■ What is required
The records that follow are to be repeated exactly, with no pictures carried over.

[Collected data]
○ ○ ○ ○
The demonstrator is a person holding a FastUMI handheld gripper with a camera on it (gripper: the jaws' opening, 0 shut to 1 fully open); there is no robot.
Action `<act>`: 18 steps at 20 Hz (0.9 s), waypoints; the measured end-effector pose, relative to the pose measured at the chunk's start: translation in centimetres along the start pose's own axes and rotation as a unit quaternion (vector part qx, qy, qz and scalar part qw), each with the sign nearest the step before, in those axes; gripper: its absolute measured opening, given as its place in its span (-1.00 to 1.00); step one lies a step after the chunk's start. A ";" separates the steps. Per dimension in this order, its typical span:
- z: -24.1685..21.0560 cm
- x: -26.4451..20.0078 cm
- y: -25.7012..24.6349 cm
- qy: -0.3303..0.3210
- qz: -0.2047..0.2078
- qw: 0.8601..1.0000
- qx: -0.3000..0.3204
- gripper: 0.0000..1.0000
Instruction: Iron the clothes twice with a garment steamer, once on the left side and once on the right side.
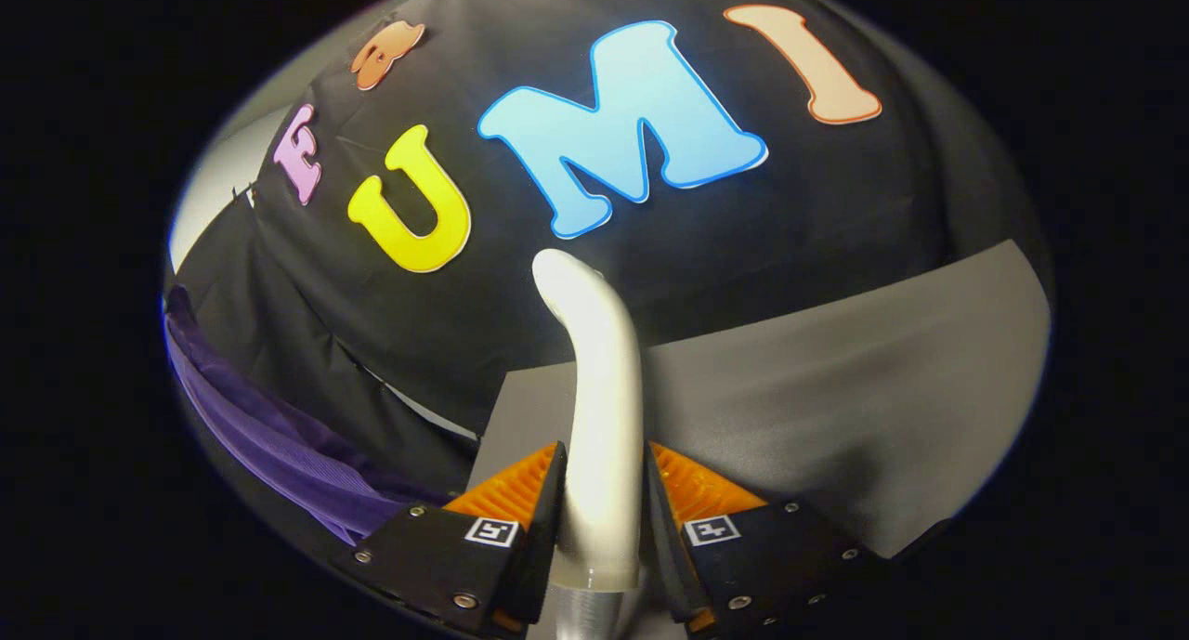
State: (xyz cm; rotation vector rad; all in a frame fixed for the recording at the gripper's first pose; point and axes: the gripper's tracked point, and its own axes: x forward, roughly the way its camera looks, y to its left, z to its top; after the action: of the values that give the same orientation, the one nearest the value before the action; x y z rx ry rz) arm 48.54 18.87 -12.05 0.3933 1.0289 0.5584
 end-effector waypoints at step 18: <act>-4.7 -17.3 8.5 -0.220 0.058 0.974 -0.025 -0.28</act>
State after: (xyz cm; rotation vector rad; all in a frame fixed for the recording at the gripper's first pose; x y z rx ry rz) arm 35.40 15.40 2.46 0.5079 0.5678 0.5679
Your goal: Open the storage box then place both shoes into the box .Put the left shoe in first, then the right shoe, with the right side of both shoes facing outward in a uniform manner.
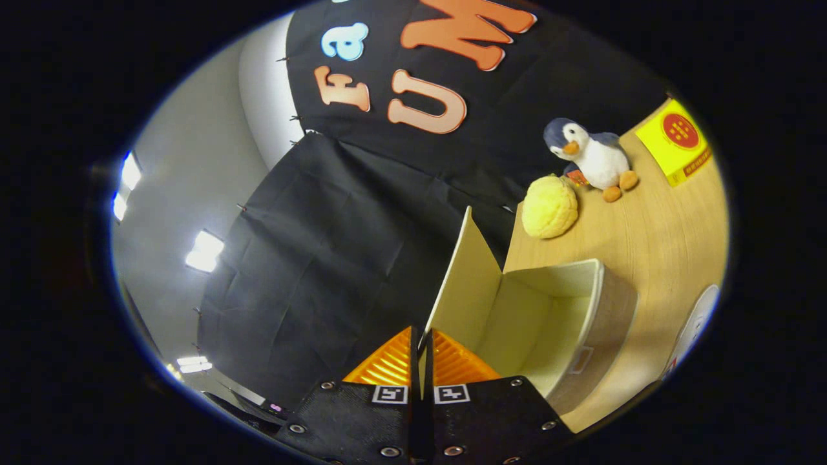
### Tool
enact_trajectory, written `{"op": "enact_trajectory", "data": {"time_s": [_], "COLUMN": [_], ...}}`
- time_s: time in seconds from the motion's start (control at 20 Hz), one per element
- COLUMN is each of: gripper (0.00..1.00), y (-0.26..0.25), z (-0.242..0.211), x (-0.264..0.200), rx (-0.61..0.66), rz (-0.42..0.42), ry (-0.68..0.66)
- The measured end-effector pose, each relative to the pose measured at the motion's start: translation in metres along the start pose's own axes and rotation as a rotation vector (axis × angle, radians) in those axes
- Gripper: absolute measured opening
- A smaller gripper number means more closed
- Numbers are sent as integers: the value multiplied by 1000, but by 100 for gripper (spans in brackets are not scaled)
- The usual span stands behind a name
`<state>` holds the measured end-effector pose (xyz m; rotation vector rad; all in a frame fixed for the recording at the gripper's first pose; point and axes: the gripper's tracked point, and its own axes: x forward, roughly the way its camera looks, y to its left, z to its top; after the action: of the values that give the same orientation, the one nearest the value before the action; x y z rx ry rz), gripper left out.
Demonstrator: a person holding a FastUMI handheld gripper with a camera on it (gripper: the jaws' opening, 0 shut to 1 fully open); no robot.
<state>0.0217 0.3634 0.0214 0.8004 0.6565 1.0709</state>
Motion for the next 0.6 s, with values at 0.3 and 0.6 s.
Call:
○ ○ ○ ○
■ Response to the task
The demonstrator is a person holding a FastUMI handheld gripper with a camera on it (gripper: the jaws' opening, 0 shut to 1 fully open); there is no robot.
Action `<act>`: 18 steps at 20 Hz (0.9 s), waypoints; the measured end-effector pose, relative to the pose measured at the chunk's start: translation in centimetres along the start pose's own axes and rotation as a unit quaternion (vector part qx, qy, qz and scalar part qw), each with the sign nearest the step before, in those axes; gripper: its absolute measured opening, given as its place in its span (-1.00 to 1.00); step one lies a step after the chunk's start. A ";" separates the steps. Per dimension in this order, its typical span:
- z: -24.1685..21.0560 cm
- x: -26.4451..20.0078 cm
- y: -25.7012..24.6349 cm
- qy: -0.3303..0.3210
- qz: -0.2047..0.2078
- qw: 0.8601..1.0000
- qx: -0.3000..0.3204
- gripper: 0.0000..1.0000
Instruction: Iron the clothes twice with a garment steamer, once on the left side and once on the right side.
State: (xyz cm; rotation vector rad; all in a frame fixed for the recording at the gripper's first pose; point and axes: the gripper's tracked point, and its own axes: x forward, roughly the way its camera looks, y to its left, z to its top; after the action: of the values that give the same orientation, the one nearest the value before the action; x y z rx ry rz) arm 48.54 18.87 -12.05 0.3933 1.0289 0.5584
 end-effector waypoints at step 18: <act>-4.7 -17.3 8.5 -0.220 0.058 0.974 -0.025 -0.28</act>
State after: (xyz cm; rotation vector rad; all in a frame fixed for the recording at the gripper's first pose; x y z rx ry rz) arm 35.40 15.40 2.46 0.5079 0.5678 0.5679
Your goal: Open the storage box then place both shoes into the box .Put the left shoe in first, then the right shoe, with the right side of both shoes facing outward in a uniform manner.
### Tool
enact_trajectory, written `{"op": "enact_trajectory", "data": {"time_s": [_], "COLUMN": [_], ...}}`
- time_s: time in seconds from the motion's start (control at 20 Hz), one per element
- COLUMN is each of: gripper (0.00..1.00), y (-0.26..0.25), z (-0.242..0.211), x (-0.264..0.200), rx (-0.61..0.66), rz (-0.42..0.42), ry (-0.68..0.66)
- The measured end-effector pose, each relative to the pose measured at the motion's start: translation in metres along the start pose's own axes and rotation as a rotation vector (axis × angle, radians) in those axes
- Gripper: absolute measured opening
- A smaller gripper number means more closed
- Numbers are sent as integers: the value multiplied by 1000, but by 100 for gripper (spans in brackets are not scaled)
- The usual span stands behind a name
`<state>` holds the measured end-effector pose (xyz m; rotation vector rad; all in a frame fixed for the recording at the gripper's first pose; point and axes: the gripper's tracked point, and its own axes: x forward, roughly the way its camera looks, y to its left, z to its top; after the action: of the values that give the same orientation, the one nearest the value before the action; x y z rx ry rz), gripper left out.
Demonstrator: a person holding a FastUMI handheld gripper with a camera on it (gripper: the jaws' opening, 0 shut to 1 fully open); no robot.
<state>0.0217 0.3634 0.0214 0.8004 0.6565 1.0709</state>
Motion for the next 0.6 s, with values at 0.3 and 0.6 s.
Call:

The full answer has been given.